Mentre a Bruxelles si discute della possibilità di aumentare i poteri dell’Unione europea in ambito sanitario, le strategie adottate dai diversi paesi per affrontare la “seconda ondata” di coronavirus appaiono molto diversificate e prive di coordinamento. «Sul fronte della pandemia siamo di nuovo in una fase in cui le decisioni di cui parliamo in tutta Europa vengono prese dai governi nazionali – ha scritto Luca Misculin nell’ultimo numero della newsletter Konrad –, come il lockdown deciso da Macron o il semi-lockdown annunciato da Merkel. […] Stavolta le istituzioni europee non hanno nemmeno provato a coordinare le misure nei vari paesi: anche perché si è capito che la pandemia colpisce ciascun paese in maniera diversa, a seconda di un numero indefinito di variabili. Rispetto ai primi lockdown, però, una cosa è cambiata, anche se l’abbiamo raccontata poco: i confini interni europei non sono mai stati chiusi». Anche se ci siamo detti tante volte che avremmo fatto tesoro delle lezioni apprese durante i primi mesi dell’epidemia, che ha preso alla sprovvista diversi Stati (Italia per prima), sembra ancora lontano l’obiettivo di elaborare strategie comuni (per quanto ovviamente diversificate rispetto alle specificità dei singoli paesi) per affrontare situazioni d’emergenza. «La maggior parte dei paesi sta reagendo senza piani a lungo termine, cercando semplicemente di evitare il peggio – si legge in un articolo uscito su Science e tradotto in italiano da Internazionale –. Le autorità pubbliche hanno opinioni diverse su quali siano i modi migliori per fare nuovamente scendere i numeri, e quanto basso sia il numero al quale debbano mirare. E nessuno sa cosa ci riservi il futuro. In mancanza di un vaccino che risolva la situazione, i diversi paesi rischiano di fare i conti con una sfiancante serie di confinamenti: un continuo saliscendi che potrebbe devastare l’economia, sostiene Albert Osterhaus, virologo all’Università di medicina veterinaria di Hannover. “Non c’è alcuna strategia in Europa”, conclude».
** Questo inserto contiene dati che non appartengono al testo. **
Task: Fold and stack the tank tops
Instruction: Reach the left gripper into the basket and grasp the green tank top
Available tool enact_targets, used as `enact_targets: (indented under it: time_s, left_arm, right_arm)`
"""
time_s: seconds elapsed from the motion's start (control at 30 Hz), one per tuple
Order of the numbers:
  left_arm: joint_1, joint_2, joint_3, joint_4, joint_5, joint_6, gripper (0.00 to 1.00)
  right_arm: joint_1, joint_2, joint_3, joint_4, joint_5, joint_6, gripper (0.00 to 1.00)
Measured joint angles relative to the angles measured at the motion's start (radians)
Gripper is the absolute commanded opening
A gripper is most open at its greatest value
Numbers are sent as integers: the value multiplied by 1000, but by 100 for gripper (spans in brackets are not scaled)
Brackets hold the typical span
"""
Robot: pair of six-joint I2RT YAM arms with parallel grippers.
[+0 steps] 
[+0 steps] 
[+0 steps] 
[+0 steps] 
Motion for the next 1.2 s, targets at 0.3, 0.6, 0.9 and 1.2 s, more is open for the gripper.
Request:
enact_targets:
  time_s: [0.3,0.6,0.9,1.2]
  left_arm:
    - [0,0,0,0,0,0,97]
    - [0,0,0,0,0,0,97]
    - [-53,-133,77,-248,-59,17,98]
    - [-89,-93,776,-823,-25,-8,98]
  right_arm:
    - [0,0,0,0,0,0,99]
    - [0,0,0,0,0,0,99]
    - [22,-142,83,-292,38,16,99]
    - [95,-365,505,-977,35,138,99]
Qualcosa si muove a Bruxelles

Come racconta un articolo uscito su Politico, la pandemia ha innescato un importante confronto all’interno delle istituzioni europee su un possibile allargamento delle competenze dell’Ue rispetto alle questioni sanitarie. Come ha spiegato la commissaria europea per la Salute Stella Kyriakides, con una maggiore integrazione l’Unione sarebbe in grado di dichiarare le proprie emergenze in maniera indipendente rispetto alle decisioni dell’Organizzazione mondiale della sanità. Inoltre si potrebbero creare piani comunitari di prevenzione delle pandemie, istituire una nuova agenzia per le emergenze sanitarie, richiedere agli stati di comunicare più dati sulla salute (per esempio il numero di letti e di postazioni di terapia intensiva negli ospedali), permettere all’agenzia europea per le malattie infettive di rivolgere raccomandazioni agli Stati membri, chiedere all’agenzia europea per il farmaco di gestire le carenze di forniture tra i diversi paesi. Non si tratta di proposte rivoluzionarie, né di iniziative che richiederebbero una revisione dei trattati. Però l’autrice dell’articolo fa notare che oggi il Centro europeo per la prevenzione e il controllo delle malattie (ECDC, da European Centre for Disease Prevention and Control) si limita a presentare dati scientifici, lasciando ai singoli stati il compito di interpretarli ed elaborare le relative politiche d’intervento. Un domani le raccomandazioni potrebbero arrivare direttamente dall’ECDC. Certo si tratterebbe di opinioni non vincolanti, il che limiterebbe di molto la loro rilevanza. Inoltre, nella Commissione europea c’è chi fa notare che tali novità non avrebbero alcun effetto nel rinforzare i sistemi sanitari dei paesi in difficoltà, che è stato uno dei maggiori problemi durante la pandemia. I paesi membri hanno accolto con favore la decisione dell’Europa di procedere all’acquisto di milioni di dosi di vaccini, medicine e attrezzature mediche. Quando si tratta però di cedere ulteriori margini di sovranità, l’entusiasmo cala rapidamente.